Immediately, Davidson pledged to hire four tenure-track professors partly or entirely in Africana Studies, including a public historian. Student research projects were based on the committee’s study. A committee was born to address research inquiries, requests and collaborations with community groups. Hilary Green, a scholar of Civil War and Reconstruction at the University of Alabama, joined Davidson as a Vann Professor of Ethics in Society.

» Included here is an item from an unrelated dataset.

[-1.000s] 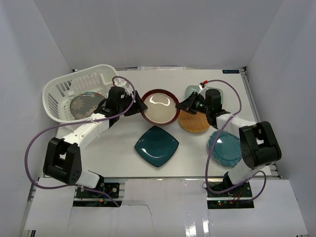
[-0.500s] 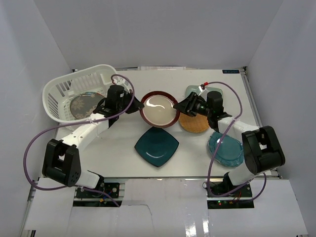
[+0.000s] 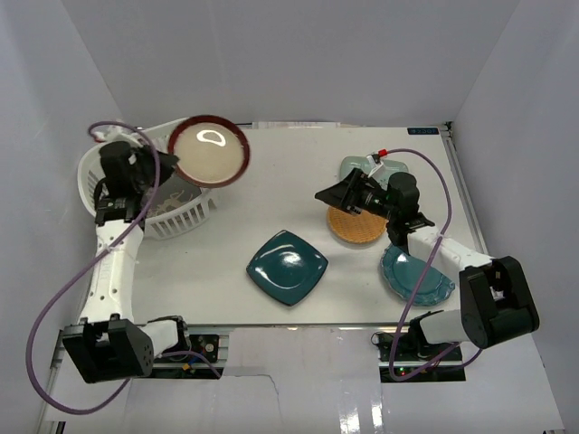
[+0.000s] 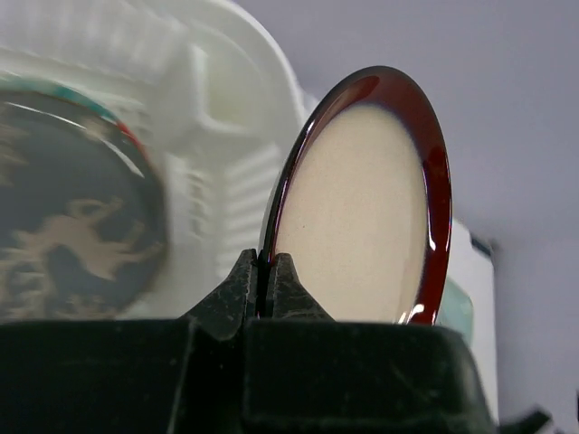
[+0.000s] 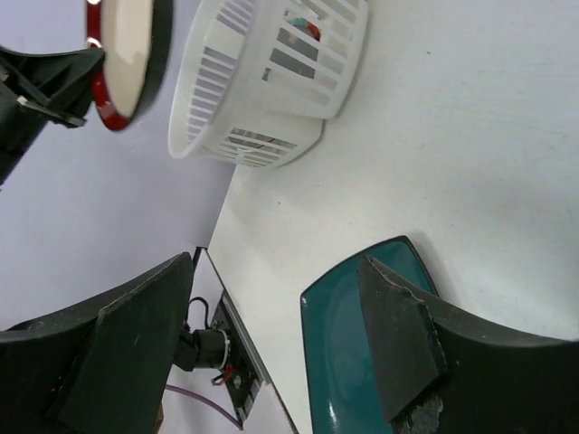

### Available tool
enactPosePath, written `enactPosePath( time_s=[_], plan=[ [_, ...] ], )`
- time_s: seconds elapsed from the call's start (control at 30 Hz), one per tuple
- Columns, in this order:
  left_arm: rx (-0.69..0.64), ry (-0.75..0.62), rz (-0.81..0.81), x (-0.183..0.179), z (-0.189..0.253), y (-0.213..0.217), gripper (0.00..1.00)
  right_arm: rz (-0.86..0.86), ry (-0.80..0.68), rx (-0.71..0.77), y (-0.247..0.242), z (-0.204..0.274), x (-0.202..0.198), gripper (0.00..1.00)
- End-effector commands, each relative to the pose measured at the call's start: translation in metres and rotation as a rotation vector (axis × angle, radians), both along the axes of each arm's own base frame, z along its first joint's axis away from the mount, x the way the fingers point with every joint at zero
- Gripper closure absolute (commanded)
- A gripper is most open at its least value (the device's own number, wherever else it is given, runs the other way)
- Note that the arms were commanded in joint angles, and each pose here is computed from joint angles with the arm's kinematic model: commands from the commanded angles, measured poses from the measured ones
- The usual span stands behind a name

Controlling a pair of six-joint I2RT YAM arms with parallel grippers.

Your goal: Place the plates into the plastic bin on the countertop

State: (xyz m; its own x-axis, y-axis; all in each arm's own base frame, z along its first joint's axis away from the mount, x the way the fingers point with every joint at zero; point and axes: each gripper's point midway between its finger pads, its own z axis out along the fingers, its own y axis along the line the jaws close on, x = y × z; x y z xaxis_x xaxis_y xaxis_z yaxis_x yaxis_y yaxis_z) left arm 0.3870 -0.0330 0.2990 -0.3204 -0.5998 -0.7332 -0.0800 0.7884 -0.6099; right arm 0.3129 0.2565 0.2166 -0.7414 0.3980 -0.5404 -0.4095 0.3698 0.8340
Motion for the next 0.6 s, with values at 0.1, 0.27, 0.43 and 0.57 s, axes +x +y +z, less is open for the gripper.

Ad hoc committees were set up to examine commemoration and naming of facilities.

Plensa's art sculpture "Waves III"  outside of Chambers academic building

Quillen championed the concept of “campus as gallery,” integrating art into daily life on campus, through sculpture, student exhibitions and displays from the college’s extensive permanent collection. The college added its fifth outdoor sculpture in 2013 (pictured here), “Waves III” by Spanish artist Jaumé Plensa. 

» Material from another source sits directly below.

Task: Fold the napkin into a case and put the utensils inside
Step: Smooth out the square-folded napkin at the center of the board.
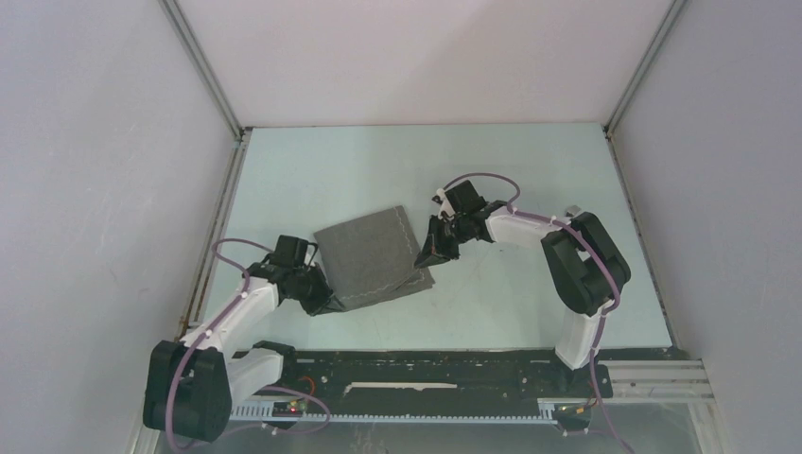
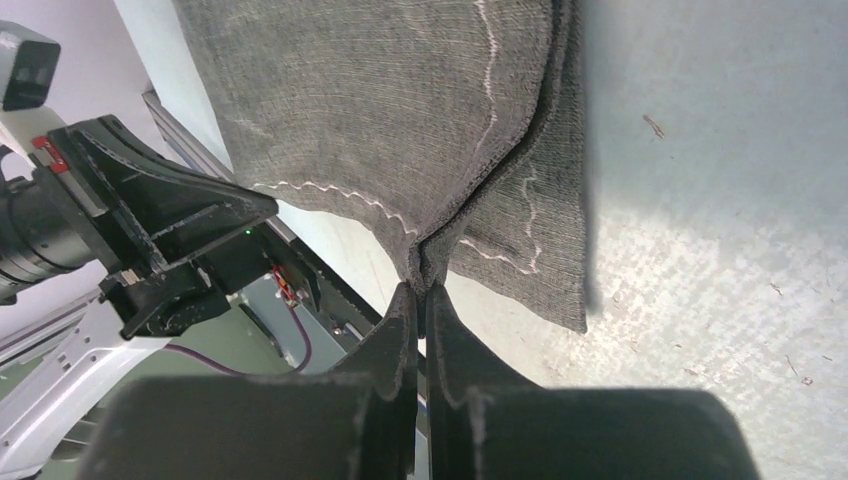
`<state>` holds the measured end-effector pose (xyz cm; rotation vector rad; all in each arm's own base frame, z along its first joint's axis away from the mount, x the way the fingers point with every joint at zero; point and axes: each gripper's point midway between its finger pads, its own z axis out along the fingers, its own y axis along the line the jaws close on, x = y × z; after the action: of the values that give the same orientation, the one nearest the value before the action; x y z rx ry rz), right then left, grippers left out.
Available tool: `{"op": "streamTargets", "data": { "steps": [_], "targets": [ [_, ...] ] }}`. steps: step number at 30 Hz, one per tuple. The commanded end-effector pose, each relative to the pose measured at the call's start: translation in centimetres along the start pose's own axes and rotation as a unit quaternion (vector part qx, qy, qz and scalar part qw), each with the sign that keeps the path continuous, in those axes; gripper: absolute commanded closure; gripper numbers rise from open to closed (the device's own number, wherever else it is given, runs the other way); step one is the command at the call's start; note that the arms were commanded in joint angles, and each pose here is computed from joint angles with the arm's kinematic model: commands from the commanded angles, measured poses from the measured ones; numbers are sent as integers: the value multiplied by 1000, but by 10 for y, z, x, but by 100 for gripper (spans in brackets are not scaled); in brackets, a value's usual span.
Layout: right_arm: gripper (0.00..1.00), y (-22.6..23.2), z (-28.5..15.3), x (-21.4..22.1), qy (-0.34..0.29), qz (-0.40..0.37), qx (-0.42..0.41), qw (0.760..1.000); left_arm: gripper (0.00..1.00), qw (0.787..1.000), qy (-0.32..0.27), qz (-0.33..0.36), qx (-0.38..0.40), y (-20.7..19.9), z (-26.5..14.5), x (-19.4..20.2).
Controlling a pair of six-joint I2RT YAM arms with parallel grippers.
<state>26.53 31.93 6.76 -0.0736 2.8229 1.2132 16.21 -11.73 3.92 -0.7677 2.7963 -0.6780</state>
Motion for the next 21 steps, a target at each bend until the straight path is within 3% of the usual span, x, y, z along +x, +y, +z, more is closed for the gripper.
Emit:
{"op": "streamTargets", "data": {
  "steps": [1,10,21],
  "targets": [
    [100,9,-6,0,-15,-28,-16,999,100,1000,-27,9,-12,-5,-3,-16],
    [100,-8,1,16,-4,-21,3,1000,100,997,-8,-40,-59,21,5,0],
    [100,-16,-2,22,-5,-26,25,999,100,998,-17,-38,-43,11,-3,-4]
  ]
}}
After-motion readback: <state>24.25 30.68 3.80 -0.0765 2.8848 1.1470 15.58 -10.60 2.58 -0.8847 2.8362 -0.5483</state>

Diversity Always at the Fore

Already, Davidson had made strides in broadening its diversity. It had revised hiring and recruiting practices to look in new sectors. Human Resources and the faculty created search processes that identified talent that Davidson might have missed before. Even the Board of Trustees joined in, identifying younger graduates who were remarkable candidates for board seats.

Quillen oversaw the broadening of minority talent in the executive ranks with the hiring of Chris Clunie ’06, the first Black athletic director; Byron McCrae, first Black vice president for student life and dean of students; Ann McCorvey, first Black vice president for business and finance and chief financial officer; and Philip Jefferson, first Black vice president for academic affairs and dean of faculty, recently sworn in to the Federal Reserve Board of Governors.

During Quillen’s tenure, the student body also grew more diverse, racially and socio-economically. In 2010, there were 96 domestic students of color in the incoming class. Last year there were 143.  

“If your applicant pool is diverse, you’re going to build a diverse community ,” Quillen says. “As we focused on equitable search processes, diversity happened.”

Melting Boundaries Through Architecture

Early in her term, the time came to renovate the Martin Science (chemistry) Building, built in 1941. Erland Stevens, who started teaching chemistry at Davidson in 1998, gave Quillen a tour.

“He told me that the periodic table of elements had changed more since the building had been built than the building had,” she recalls.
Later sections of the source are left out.